Policymakers, foundations, and researchers should continue to push forward in making evidence more useful and helping practitioners use relevant research. Those involved in supporting and disseminating research can contribute in a variety of ways:

  • Refining criteria for reviewing education evaluation proposals. In evaluating study proposals, funders should not focus exclusively on the rigor of impact estimates. They should also ask those proposing education evaluations to document an intervention in ways that can foster decision making and replication. Funding criteria should encourage research teams to assess the costs of an intervention, the generalizability of findings, and factors that could affect the challenges of replicating the intervention in particular contexts.
  • Conducting methodological research and developing relevant tools. More methodological research and tools are needed to improve evaluations. In particular, more tools are needed to assess the generalizability of findings and the replicability of interventions. These efforts could build on the guides sponsored by IES, the tools the Gates Foundation has been developing, the work of John List, and the scalability tools developed by AmeriCorps.

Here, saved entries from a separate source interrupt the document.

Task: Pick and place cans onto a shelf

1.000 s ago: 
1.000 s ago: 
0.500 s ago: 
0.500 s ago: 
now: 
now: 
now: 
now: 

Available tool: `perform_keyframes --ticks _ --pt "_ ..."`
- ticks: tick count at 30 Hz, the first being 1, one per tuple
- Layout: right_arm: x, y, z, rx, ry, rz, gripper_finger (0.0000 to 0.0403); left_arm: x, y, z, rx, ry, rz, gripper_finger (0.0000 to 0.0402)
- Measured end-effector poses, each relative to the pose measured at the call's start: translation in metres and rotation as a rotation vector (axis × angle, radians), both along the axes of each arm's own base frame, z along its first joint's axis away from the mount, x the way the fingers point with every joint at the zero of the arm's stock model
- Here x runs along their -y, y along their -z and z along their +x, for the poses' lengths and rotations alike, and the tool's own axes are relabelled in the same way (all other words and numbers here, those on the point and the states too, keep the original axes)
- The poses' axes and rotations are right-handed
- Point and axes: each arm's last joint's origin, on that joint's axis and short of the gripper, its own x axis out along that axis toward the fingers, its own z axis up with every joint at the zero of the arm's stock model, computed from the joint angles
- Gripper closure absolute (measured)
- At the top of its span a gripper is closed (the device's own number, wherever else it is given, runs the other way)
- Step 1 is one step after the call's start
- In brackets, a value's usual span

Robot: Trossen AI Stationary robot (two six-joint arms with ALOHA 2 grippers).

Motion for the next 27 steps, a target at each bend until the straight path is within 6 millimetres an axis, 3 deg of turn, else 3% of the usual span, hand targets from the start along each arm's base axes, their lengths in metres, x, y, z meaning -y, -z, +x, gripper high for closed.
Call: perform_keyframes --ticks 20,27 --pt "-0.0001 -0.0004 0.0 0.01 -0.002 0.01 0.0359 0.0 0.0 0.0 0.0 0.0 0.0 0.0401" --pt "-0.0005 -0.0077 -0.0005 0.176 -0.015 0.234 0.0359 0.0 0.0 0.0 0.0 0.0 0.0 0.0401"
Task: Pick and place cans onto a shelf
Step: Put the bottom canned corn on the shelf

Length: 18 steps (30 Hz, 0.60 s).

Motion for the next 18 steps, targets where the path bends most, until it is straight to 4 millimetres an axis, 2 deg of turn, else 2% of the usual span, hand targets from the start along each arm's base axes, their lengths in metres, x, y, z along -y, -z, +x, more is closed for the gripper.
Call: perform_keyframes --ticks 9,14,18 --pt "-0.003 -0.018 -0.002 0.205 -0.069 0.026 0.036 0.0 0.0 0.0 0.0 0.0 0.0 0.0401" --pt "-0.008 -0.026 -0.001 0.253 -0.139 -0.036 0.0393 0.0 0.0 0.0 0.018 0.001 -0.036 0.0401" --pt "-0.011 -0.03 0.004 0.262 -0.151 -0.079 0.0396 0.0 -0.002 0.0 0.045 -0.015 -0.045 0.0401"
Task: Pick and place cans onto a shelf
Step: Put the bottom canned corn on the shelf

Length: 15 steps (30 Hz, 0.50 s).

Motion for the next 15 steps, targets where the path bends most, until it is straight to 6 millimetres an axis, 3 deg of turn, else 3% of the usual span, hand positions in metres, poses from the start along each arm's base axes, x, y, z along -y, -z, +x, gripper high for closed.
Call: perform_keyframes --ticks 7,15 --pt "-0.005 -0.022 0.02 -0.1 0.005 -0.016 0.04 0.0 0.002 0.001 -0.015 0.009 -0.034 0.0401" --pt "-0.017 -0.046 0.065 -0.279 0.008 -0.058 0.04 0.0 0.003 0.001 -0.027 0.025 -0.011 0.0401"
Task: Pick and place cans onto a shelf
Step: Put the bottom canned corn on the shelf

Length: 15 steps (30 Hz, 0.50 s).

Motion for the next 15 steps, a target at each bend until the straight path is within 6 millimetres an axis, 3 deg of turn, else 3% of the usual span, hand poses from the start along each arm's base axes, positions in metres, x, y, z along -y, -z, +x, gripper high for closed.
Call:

  • Facilitating access and use of relevant, timely evidence. Research organizations and funders can make it easier for decision makers to identify and assess potentially relevant evidence. This could mean refining existing clearinghouses to provide more information on how interventions were implemented and whether and how they might be replicated. There also should be some way for decision makers to access evidence that may not meet the most rigorous standards but does use acceptable statistical methods for gauging whether an intervention is promising.

Thinking broadly and deeply about evidence is making education research more useful. The ideas offered here can further increase the utility and timeliness of evidence, thereby enhancing educational opportunities.